[Start of section]

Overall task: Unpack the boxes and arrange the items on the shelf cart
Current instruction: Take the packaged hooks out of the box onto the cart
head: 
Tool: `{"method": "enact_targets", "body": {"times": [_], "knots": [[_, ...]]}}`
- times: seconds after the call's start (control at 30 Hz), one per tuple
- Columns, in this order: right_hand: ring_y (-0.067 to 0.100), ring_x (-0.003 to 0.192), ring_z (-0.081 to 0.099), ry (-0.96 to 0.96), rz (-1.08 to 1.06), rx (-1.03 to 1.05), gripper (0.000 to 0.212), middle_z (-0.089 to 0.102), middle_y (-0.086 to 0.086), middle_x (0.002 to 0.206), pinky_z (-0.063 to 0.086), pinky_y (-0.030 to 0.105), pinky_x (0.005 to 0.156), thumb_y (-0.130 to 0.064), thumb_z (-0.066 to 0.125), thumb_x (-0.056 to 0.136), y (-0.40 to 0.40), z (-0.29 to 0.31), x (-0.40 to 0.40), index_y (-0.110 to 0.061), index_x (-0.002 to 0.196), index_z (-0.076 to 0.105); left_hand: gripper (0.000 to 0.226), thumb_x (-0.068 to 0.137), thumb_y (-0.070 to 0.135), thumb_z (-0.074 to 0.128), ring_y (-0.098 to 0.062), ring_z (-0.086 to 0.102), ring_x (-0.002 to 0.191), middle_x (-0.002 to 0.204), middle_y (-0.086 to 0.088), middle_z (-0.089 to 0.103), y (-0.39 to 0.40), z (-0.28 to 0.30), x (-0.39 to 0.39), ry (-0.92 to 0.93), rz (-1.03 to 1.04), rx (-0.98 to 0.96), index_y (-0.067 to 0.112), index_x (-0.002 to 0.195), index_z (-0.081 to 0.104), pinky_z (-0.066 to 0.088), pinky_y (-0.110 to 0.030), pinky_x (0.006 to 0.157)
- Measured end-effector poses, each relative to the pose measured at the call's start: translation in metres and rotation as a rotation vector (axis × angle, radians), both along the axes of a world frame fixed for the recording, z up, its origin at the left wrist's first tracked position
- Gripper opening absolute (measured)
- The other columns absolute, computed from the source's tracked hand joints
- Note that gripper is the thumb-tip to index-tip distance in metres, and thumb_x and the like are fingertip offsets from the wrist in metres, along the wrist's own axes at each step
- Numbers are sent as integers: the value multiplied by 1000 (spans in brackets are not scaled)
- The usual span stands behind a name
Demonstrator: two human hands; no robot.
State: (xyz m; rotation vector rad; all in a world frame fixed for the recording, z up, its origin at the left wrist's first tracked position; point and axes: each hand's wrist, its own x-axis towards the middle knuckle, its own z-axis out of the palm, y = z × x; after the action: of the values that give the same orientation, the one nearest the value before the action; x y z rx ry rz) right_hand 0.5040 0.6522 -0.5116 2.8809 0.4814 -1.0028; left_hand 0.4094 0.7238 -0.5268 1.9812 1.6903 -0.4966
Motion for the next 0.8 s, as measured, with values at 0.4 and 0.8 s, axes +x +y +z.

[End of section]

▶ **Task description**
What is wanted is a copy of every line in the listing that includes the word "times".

▶ **Answer for this exercise**
Tool: `{"method": "enact_targets", "body": {"times": [_], "knots": [[_, ...]]}}`
- times: seconds after the call's start (control at 30 Hz), one per tuple

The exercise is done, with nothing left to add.